The North American electronic music industry hit a value of almost $2 billion. And Facebook revealed how the removal of fraudulent “like”s on Facebook works. Also, reports indicated that vinyl sales have gone up significantly once again in 2015.
EDM Value Skyrocketing
The North American electronic music industry is still booming and has reached a value of $1.9 billion, according to an official report presented at last week’s IMS Engage. The report was authored by Kevin Watson at Danceonomics.
Billboard indicated that this number includes revenue taken from sales and streams, festival and club income and platforms such as SoundCloud, plus DJ technology sales. Revenue drawn from North American EDM makes up about 30 percent of the global electronic music industry value of $6.2 billion.
The study of the EDM industry looked at a variety of reports in order to get a full overview of skyrocketing music consumption within the electronic music market, plus DJ fees, social media followings and live event revenue.
The study also took into account Nielsen data, finding that dance track sales were at an all-time high of 4.6 percent in 2014. This is 1.5-times more than sales in 2011. The report also noted that dance music is the fourth most popular genre on streaming platforms in North America, behind R&B/hip-hop, rock and pop. It makes up seven percent of all streaming activity in the U.S. and 10 percent of all streaming in Canada.

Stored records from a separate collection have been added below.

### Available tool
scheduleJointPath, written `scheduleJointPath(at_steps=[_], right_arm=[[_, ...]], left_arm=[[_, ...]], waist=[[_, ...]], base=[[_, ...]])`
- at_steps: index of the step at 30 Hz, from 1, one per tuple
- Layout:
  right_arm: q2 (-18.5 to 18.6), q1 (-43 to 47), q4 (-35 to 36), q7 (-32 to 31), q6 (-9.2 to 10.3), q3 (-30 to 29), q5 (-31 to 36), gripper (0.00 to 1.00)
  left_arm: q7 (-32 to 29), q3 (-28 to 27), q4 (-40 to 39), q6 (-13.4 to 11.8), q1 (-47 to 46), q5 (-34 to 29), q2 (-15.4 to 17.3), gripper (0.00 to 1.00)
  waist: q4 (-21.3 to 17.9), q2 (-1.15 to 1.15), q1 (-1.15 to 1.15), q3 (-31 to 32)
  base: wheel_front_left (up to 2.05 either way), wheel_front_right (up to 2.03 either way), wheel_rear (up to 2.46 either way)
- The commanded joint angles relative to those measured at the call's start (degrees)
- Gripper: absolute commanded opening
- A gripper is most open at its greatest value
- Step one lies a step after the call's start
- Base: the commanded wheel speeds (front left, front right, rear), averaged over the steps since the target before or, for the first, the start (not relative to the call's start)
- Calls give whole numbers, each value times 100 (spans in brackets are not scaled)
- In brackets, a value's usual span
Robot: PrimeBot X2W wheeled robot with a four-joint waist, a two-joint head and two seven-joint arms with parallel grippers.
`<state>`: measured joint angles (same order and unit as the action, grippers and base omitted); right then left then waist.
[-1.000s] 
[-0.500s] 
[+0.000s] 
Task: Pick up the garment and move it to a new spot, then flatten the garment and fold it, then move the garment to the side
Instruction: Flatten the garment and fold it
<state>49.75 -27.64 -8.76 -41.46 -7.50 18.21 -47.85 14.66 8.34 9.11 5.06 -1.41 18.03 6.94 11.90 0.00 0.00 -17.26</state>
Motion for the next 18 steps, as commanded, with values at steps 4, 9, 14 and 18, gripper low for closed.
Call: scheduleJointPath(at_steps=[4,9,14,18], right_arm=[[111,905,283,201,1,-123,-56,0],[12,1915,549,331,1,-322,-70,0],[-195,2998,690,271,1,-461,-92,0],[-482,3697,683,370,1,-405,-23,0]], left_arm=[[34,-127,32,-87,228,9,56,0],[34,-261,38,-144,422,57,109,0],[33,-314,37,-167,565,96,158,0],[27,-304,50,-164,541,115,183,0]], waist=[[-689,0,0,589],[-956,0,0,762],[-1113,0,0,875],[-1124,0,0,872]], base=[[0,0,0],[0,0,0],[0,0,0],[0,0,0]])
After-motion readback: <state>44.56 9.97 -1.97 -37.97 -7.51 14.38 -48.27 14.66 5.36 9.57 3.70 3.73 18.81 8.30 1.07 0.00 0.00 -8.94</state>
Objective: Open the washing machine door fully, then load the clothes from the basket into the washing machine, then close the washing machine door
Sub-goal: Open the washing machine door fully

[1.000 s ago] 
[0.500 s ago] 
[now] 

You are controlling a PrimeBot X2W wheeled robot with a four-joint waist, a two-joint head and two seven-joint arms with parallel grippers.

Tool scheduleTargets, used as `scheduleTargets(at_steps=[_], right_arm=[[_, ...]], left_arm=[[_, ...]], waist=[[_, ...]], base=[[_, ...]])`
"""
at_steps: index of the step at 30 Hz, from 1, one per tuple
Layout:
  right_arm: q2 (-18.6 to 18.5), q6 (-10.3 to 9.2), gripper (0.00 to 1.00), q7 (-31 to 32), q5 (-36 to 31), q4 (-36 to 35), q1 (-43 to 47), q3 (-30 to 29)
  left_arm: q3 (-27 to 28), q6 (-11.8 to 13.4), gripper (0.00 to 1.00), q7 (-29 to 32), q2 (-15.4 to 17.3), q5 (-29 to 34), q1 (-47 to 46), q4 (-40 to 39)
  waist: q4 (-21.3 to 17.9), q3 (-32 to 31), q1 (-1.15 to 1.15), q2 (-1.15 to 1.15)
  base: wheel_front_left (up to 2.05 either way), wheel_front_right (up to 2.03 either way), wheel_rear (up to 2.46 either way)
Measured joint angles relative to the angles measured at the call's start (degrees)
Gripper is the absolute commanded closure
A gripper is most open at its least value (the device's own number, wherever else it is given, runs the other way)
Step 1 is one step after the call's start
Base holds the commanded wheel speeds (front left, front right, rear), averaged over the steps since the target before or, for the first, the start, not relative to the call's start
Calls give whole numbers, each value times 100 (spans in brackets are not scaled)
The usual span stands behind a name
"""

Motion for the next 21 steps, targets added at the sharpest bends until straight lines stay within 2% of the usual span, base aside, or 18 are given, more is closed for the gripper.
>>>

The report also quoted an Eventbrite study that discovered electronic music events made up a quarter of all nightlife ticket sales in the U.S. And the twelve largest EDM clubs in the U.S. – XS, Hakkasan, Marquee and LIV – raked in over half a billion dollars in revenue last year.
U.S. festivals stayed the same growth-wise in 2014, with a 1.4 million capacity point, likely due to the fact that Ultra Music Festival went back to being held on only one weekend. Canada now has a 400,000 capacity point. Additional research indicated that U.S. EDM fans are 13-percent more likely than fans in any other North American country to go to a festival.
How Does the Removal of Fraudulent “Like”s Work?
Facebook explained its recent initiative to remove fake “like”s from artist and business pages last week in order to clarify the process for page owners, said the SocialTimes. It uses pattern-recognition technology to remove “like”s from fake and lapsed profiles and sends notifications to page administrators in order to improve the quality of fan bases, a process that began last October and was officially announced in March.
Facebook site integrity engineer H. Kerem Cevahir explained that fraudulent activity such as fake “like”s only makes up “a tiny fraction of overall activity” on social networks, but removing these is still important to making Facebook “a trustworthy place for people and businesses to connect.”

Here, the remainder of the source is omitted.